Author’s note:  During World War II upon returning to port US submarines would tie a broom to the periscope shears to indicate a "clean sweep", that is, the submarine sank every target she engaged.








C. Lyn Barrow



Lee Crane hunched over, his hands braced against his knees as he fought to regain his breath.  He had managed to by-pass his first two adversaries but now he could feel the effects of the exertion burning through his body.  His heart leaped within his chest and pounded loudly in his ears.  Flares of light burst behind his closed eyelids.  His knit shirt was soaked with perspiration and still the sun beat mercilessly down on his back and his unprotected head.  Did he have enough strength left for the last effort that would take him home?  He could only try, but this time it was not solely up to him. 


Jamie had warned him that he was not ready for this undertaking, that his last ONI mission had taken too great a physical toll on him, and the loss of half his team had affected him emotionally.  It was too soon after his release from the hospital, the CMO had warned, and he had made dire predictions of failure.  But Lee had been adamant.  Duty was everything to him, and he had felt this obligation strongly.  He had faced these Bandits twice before, and although he had come away victorious both times their last encounter had nearly ended catastrophically for him and his team. 


But now his legs were trembling with exhaustion and he realized just how right Will Jamieson had been. 

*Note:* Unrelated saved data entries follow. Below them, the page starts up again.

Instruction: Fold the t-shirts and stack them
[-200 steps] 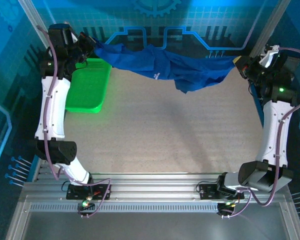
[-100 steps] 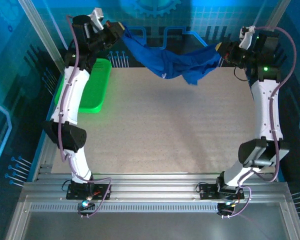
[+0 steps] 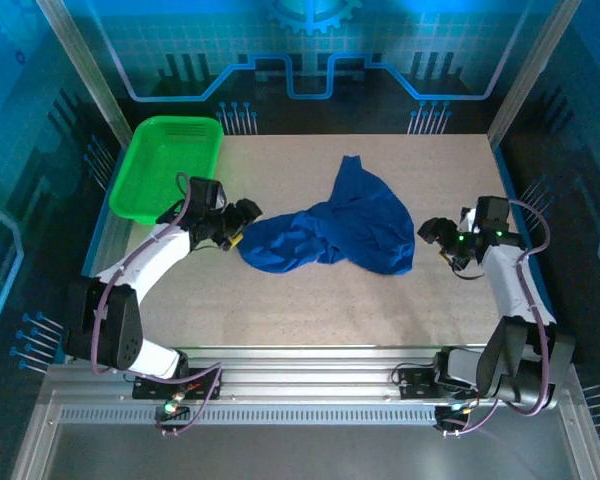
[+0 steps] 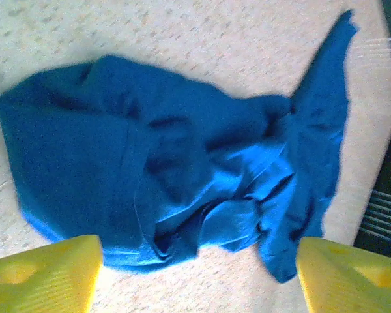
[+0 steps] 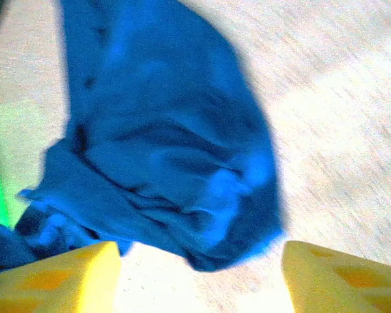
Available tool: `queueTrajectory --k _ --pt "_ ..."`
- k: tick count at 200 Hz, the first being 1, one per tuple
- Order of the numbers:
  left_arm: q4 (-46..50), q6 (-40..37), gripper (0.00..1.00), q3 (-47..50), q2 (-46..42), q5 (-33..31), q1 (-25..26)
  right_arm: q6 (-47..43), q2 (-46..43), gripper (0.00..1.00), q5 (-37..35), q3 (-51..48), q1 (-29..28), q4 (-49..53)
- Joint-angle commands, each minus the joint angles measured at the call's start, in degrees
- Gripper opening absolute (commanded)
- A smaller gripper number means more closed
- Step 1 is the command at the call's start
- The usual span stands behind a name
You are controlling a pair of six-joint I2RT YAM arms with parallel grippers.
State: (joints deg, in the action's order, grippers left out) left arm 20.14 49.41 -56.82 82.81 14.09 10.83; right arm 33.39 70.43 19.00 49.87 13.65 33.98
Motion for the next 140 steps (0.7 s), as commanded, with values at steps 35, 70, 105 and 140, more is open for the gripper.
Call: queueTrajectory --k 35,70,105,140 --pt "12.3 -11.4 0.9 -15.6 -0.6 -6.6 1.5 -4.4 4.1 0.79 0.1 10.8 -15.2 8.6" --pt "12.5 -18.9 0.9 -23.3 8.7 -2.6 7.3 -6.9 12.9 0.78 -5.0 14.3 -28.1 6.8" --pt "22.2 -26.7 0.82 -39.6 25.4 -0.8 12.0 -5.0 19.5 0.76 -12.1 15.2 -28.2 9.5" --pt "26.5 -30.1 0.75 -49.4 35.2 -4.3 15.3 -2.6 17.8 0.76 -12.7 11.1 -24.0 7.5"
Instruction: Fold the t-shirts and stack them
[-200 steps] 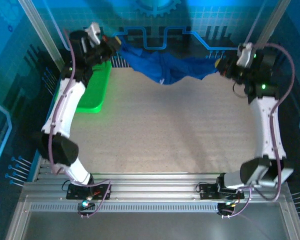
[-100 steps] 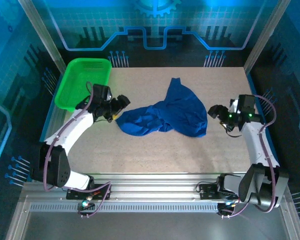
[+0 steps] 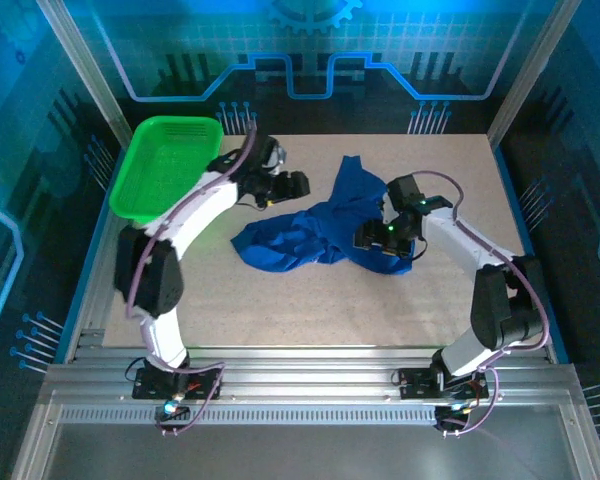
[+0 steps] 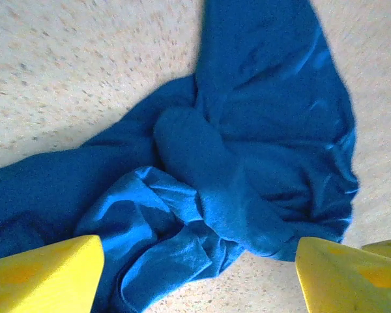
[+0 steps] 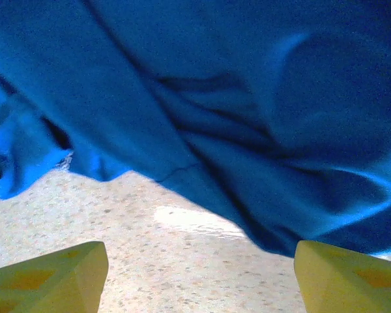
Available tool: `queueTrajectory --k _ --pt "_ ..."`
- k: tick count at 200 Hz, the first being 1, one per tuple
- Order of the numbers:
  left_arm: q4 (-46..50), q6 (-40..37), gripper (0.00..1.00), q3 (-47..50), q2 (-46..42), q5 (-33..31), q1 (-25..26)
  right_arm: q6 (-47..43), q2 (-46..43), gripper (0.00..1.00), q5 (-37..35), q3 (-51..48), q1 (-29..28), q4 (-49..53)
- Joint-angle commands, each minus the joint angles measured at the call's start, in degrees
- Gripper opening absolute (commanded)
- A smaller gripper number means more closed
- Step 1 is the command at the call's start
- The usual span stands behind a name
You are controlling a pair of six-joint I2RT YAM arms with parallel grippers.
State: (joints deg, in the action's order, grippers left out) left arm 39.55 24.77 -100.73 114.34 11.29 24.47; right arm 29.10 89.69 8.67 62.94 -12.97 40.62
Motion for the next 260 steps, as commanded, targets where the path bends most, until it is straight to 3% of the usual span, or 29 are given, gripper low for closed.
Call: queueTrajectory --k 1,48,134,145,193,232,260 --pt "7.1 -5.6 0.75 -5.5 3.9 -1.7 1.8 1.7 -1.4 0.76 -2.4 -2.1 2.8 0.9" --pt "9.8 -6.6 0.64 -10.5 10.7 -8.9 2.7 1.7 -2.2 0.76 -1.7 -5.2 7.4 0.4" --pt "8.8 -8.4 0.58 -13.6 17.8 -15.3 2.7 2.4 -0.4 0.75 0.1 -9.4 10.9 -3.2" --pt "8.0 -8.3 0.52 -14.1 18.9 -14.6 2.7 2.4 -0.1 0.75 0.1 -9.7 11.0 -3.5" --pt "5.8 -7.1 0.0 -14.7 17.5 -9.7 2.7 4.1 1.0 0.71 -0.5 -11.2 12.0 -5.6" --pt "2.2 -6.6 0.0 -7.1 7.2 -7.8 2.7 5.8 3.7 0.61 1.3 -10.6 11.8 -7.3" --pt "1.0 -5.6 0.0 -2.3 0.6 -7.4 2.7 7.7 6.2 0.43 1.9 -10.8 11.1 -8.9"
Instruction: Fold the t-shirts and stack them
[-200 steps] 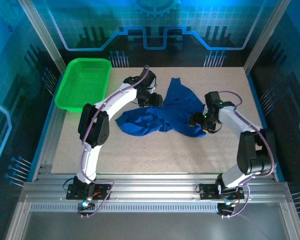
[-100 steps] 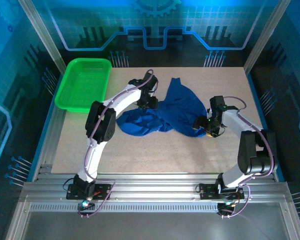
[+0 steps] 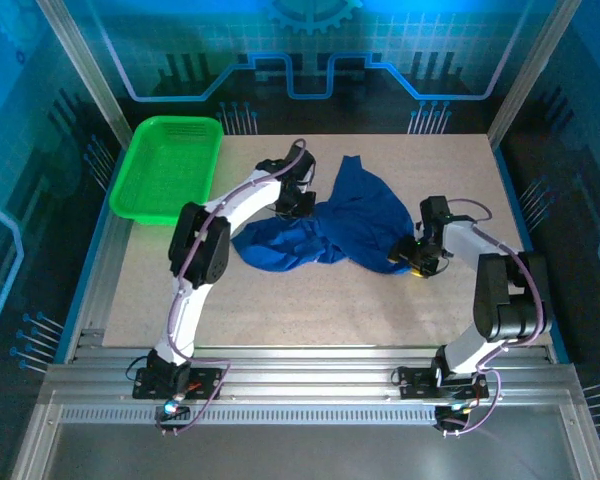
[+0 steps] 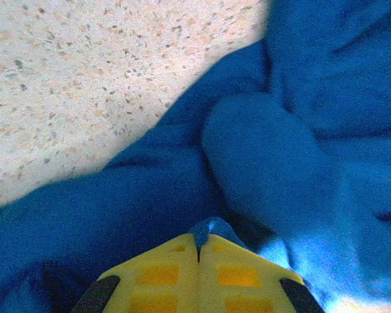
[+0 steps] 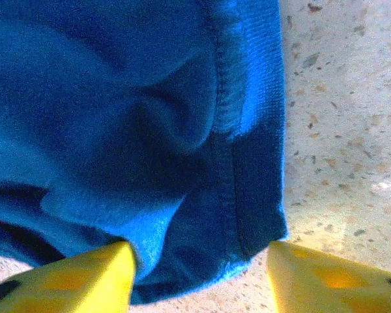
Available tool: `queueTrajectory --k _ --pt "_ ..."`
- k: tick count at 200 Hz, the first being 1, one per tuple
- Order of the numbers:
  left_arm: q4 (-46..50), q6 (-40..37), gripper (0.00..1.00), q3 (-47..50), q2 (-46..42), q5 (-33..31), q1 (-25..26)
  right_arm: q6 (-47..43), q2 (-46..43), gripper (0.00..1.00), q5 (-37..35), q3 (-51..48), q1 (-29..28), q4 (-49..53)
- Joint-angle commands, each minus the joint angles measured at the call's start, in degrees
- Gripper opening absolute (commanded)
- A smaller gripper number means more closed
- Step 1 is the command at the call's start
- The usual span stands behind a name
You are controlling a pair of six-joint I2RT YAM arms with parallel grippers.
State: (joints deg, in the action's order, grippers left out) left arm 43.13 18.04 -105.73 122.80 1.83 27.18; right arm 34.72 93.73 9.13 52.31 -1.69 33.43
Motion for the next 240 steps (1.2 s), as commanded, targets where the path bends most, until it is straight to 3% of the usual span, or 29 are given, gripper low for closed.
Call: queueTrajectory --k 1,20,39,89,142,183,240 --pt "-2.6 1.1 0.0 2.8 -8.0 2.1 0.0 2.2 2.3 0.42 1.4 -0.2 -0.2 -1.8" --pt "-3.2 1.6 0.0 4.7 -11.8 2.7 -0.1 3.6 3.4 0.18 0.3 0.2 0.0 -3.4" --pt "-2.8 1.6 0.0 4.9 -15.5 2.7 -0.5 4.7 1.3 0.0 -0.3 2.1 0.6 -4.2" --pt "-1.6 2.1 0.0 2.3 -25.6 3.7 -6.4 1.7 -9.2 0.0 -0.7 16.5 5.0 4.7" --pt "-2.9 0.9 0.0 -5.3 -30.4 9.6 -16.5 0.1 -13.7 0.0 5.7 33.4 11.9 7.8" --pt "-5.2 -1.2 0.0 -15.9 -26.7 18.3 -19.3 -0.6 -13.0 0.0 10.3 47.2 12.9 7.3" --pt "-8.8 -4.7 0.0 -36.0 -14.2 22.8 -19.6 -2.9 -0.1 0.0 12.8 68.4 13.7 7.6"
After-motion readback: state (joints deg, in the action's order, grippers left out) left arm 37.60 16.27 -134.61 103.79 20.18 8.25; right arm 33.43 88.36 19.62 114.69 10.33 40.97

The humid air was split by a loud cracking sound, and for a moment Lee was back in the jungles of Borneo, the undergrowth being shredded by a hail of bullets, then he heard a voice in the distance, like someone shouting the words from a children’s book.


“Lee!  Run, Lee!  Run!”


It was Chip Morton, and his voice was moving as if he was running, moving away, off to his left, and Lee found himself moving as well, running, charging forward.  He felt as though he was moving in slow motion, his feet thudding into the smooth ground one after the other, but slowly, so very slowly.  He wasn’t going to make it.  He heard another shout behind him, then another from ahead and he knew that they were trying to cut him off.  He had to make it.  He had to.  Everything depended on him now.  He’d made it fifty feet without being intercepted.  Only forty more to go and he would be safe.  His legs were like rubber.  His breathing was harsh and labored, each breath like acid in his throat. 

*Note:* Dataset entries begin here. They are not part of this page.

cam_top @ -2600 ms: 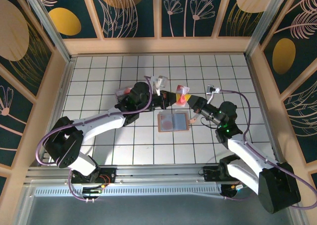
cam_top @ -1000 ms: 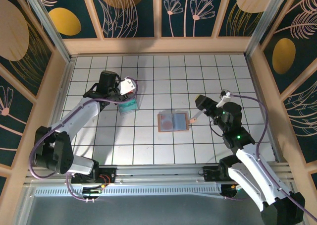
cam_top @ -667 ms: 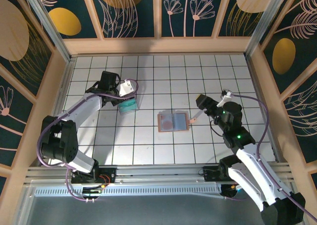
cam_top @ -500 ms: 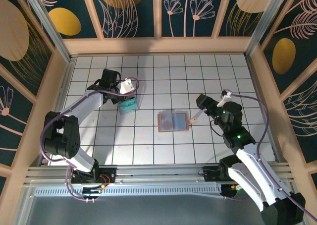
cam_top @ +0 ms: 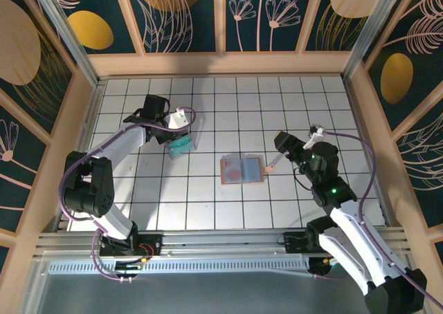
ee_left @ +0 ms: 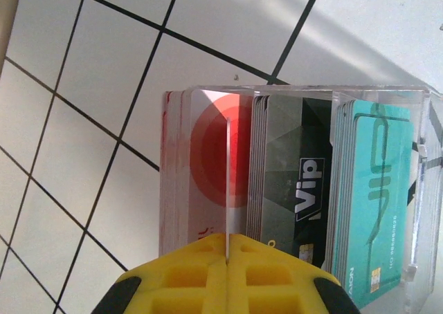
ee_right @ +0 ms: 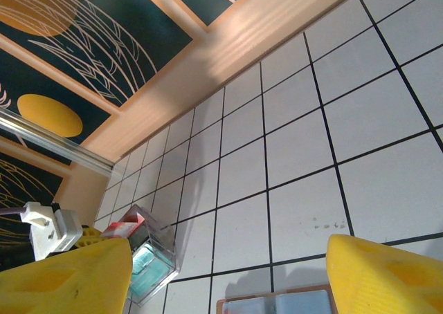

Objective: Take the credit cards out of the card holder

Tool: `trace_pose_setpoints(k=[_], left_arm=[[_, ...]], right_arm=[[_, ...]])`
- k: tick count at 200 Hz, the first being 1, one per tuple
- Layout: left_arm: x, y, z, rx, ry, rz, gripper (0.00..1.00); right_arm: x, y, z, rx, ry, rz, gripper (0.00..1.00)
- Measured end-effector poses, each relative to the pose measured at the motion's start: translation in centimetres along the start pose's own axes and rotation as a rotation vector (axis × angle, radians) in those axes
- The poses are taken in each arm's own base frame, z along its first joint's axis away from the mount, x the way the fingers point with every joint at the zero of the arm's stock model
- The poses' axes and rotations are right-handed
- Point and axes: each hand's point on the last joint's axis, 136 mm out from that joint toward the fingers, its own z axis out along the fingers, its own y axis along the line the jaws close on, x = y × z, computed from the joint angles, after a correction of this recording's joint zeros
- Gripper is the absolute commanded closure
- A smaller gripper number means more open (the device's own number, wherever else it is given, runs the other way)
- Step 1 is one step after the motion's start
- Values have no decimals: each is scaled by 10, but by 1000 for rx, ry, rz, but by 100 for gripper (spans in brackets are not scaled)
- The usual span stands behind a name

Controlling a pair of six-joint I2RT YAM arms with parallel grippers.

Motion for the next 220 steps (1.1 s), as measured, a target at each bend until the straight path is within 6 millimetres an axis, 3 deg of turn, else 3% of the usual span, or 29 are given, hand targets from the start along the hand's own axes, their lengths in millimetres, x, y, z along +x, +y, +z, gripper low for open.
trace_pose_setpoints(k=[220], left_arm=[[-16, -20, 17, 145, -80, -36, 100]], right_arm=[[-1, 1, 0, -3, -3, 23, 28]])
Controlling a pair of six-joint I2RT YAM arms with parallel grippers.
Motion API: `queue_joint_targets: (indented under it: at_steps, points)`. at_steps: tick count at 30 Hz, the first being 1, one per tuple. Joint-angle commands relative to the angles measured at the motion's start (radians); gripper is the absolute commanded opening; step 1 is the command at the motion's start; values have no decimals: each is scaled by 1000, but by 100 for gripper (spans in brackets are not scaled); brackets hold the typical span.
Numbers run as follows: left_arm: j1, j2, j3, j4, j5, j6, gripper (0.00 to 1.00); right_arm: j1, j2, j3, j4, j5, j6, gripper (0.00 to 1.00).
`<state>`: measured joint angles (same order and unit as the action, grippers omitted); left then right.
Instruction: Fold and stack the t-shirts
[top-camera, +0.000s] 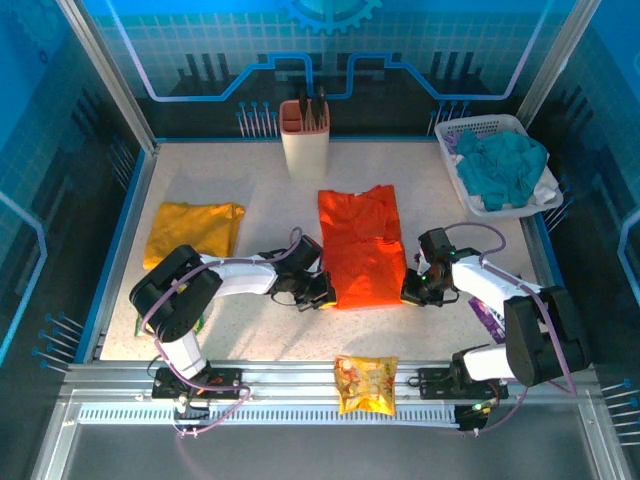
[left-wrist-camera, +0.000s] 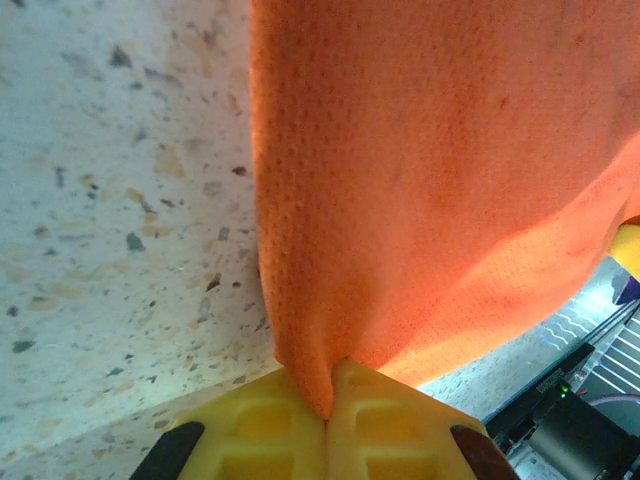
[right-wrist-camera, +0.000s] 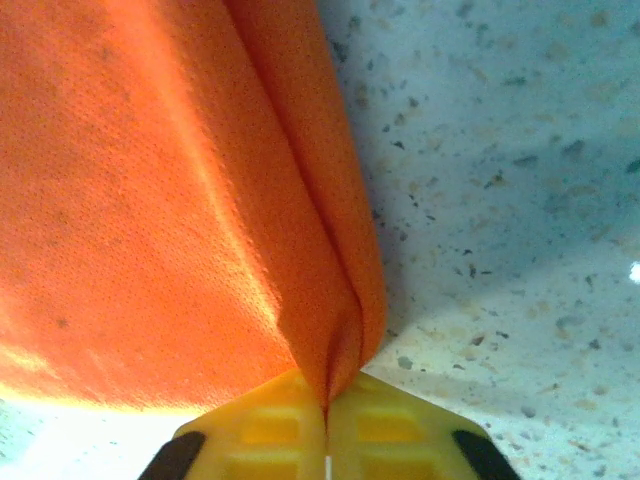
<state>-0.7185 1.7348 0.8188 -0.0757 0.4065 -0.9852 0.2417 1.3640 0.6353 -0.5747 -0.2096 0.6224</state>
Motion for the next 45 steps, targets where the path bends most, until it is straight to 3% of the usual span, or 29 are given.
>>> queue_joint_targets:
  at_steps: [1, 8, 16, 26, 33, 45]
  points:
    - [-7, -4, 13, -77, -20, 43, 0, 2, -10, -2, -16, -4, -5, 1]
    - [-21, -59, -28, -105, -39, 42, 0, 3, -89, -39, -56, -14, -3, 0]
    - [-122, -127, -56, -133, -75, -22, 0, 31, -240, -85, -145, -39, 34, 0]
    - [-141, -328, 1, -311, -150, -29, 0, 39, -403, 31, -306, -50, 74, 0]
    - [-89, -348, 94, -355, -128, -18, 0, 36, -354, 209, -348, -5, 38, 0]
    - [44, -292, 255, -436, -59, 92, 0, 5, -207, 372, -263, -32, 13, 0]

Then he was throwing himself forward, sliding through the dust.


There were hands on his arms pulling him to his feet.  Other hands pounding on his back. 


“Safe?” he choked out.


“You’d better believe it, Skipper!”  It was Kowalski’s voice and Lee blinked urgently, focusing on the Sailor’s rugged features.  “You did it, sir!”


“Let me through here!”  Dr. Will Jamieson’s voice barked out the order fiercely. 

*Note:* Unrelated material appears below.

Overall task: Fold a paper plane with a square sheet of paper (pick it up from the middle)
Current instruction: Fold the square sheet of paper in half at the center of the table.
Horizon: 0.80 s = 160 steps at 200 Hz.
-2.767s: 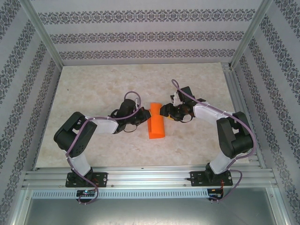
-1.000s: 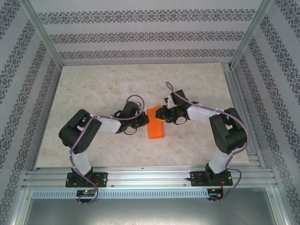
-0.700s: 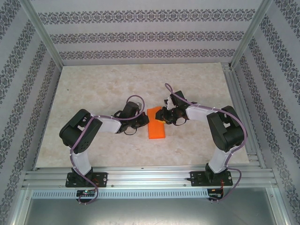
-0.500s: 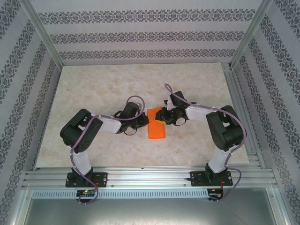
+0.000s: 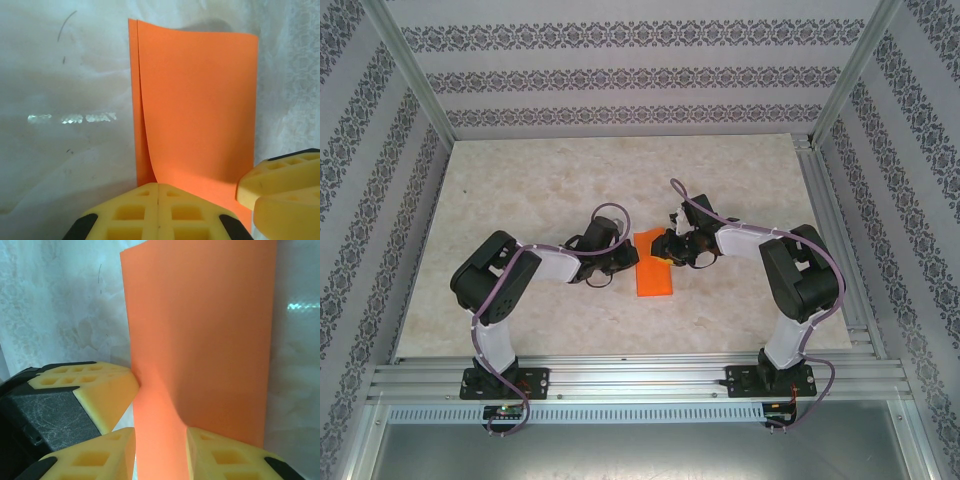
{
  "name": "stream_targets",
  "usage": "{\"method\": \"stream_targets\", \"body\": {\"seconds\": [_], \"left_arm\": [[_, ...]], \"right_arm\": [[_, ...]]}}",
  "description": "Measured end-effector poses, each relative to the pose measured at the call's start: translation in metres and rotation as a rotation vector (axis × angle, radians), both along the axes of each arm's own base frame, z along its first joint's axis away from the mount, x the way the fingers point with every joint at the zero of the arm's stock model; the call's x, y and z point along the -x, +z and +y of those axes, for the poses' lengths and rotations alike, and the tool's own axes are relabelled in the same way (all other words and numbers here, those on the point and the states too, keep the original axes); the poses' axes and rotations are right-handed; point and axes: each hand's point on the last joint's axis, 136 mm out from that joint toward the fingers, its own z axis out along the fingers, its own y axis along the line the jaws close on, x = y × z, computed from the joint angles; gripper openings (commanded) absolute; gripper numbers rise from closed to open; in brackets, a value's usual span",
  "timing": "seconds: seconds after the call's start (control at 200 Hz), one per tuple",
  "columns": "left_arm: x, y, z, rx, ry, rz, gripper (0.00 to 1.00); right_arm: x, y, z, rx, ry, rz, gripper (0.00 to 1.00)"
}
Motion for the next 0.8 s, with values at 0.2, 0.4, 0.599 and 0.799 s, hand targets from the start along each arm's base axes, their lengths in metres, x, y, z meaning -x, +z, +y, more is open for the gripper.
{"method": "stream_targets", "body": {"seconds": [0.2,0.4,0.599,0.799], "left_arm": [[-0.001,-0.002,-0.001,-0.003,-0.003,0.001,0.03],[-0.001,-0.002,-0.001,-0.003,-0.003,0.001,0.03],[-0.001,-0.002,-0.001,-0.003,-0.003,0.001,0.03],[-0.001,-0.002,-0.001,-0.003,-0.003,0.001,0.03]], "right_arm": [[0.0,-0.002,-0.001,0.004,-0.001,0.004,0.32],[0.001,-0.007,-0.002,0.019,0.005,0.002,0.32],[0.003,-0.011,-0.004,0.038,0.008,0.013,0.32],[0.004,-0.012,-0.005,0.044,0.007,0.017,0.33]]}}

Lee was aware of Chip standing at his shoulder, then the blond Exec was pressing a cool bottle of water into his hands even as Jamieson was peering into his eyes, flashing his little light back and forth across his range of vision.


“Is he okay, Will?” Admiral Harriman Nelson asked as he approached. 


“Well, he’s been better, Admiral.  I warned you both that this was not a good idea.  See!” Jamieson howled as Lee’s legs buckled and gave way beneath him, dumping him to the ground once more. 


“But he is all right, isn’t he?” Nelson grumbled in that inimitable way he had. 


“I’m all right, Admiral,” Lee attempted, but the other men ignored him as if he had not spoken at all. 


Chip dropped to his knees beside him, removing the water bottle from his hands, twisting off the cap, and touching it gently to his friend’s mouth. 


“Drink, buddy,” he urged quietly.


Lee nodded, and took possession of the bottle from Chip, drinking the tepid water greedily.


“Will?” Nelson persisted. 


The CMO cleared his throat noisily.  “If there’re no repercussions tomorrow I’ll be surprised, but....”  He sighed wearily, tired of going through the same mantra each time his captain was injured.  “I think he’s all right, Admiral.  But, Captain, I want to see you in Med Bay first thing in the morning.  That was our deal, remember?”


Lee looked up into the worried hazel eyes and managed a radiant smile.  Jamieson just shook his head and straightened even as Nelson squatted down in front of him, his own seamed, ruddy face wreathed in smiles. 


“I had my doubts there for a minute, son, but as Ski said, you did it.”


“You had doubts, Admiral?” Lee questioned dryly.  “I’m crushed.”


“Yeah, sir,” Chip put in exuberantly.  “They thought they had us beat until you put Lee in to pinch hit for Sharkey.  It was the greatest move I’ve ever seen in baseball!  They knew Lee’s just out of the hospital!  They figured with him benched they had the game in the bag!  But we won anyhow!  We beat the Santa Barbara Bandits for the third year in a row!  So far it’s been a clean sweep!”


Nelson stood up, beaming paternally at his officers for a moment before he turned away, going to speak to the Bandits’ manager in a ritual as old as the game.


For a moment the two younger men watched after him, then looked at each other, their eyes sparkling boyishly.


“I love April,” Lee said quietly, then both began to laugh.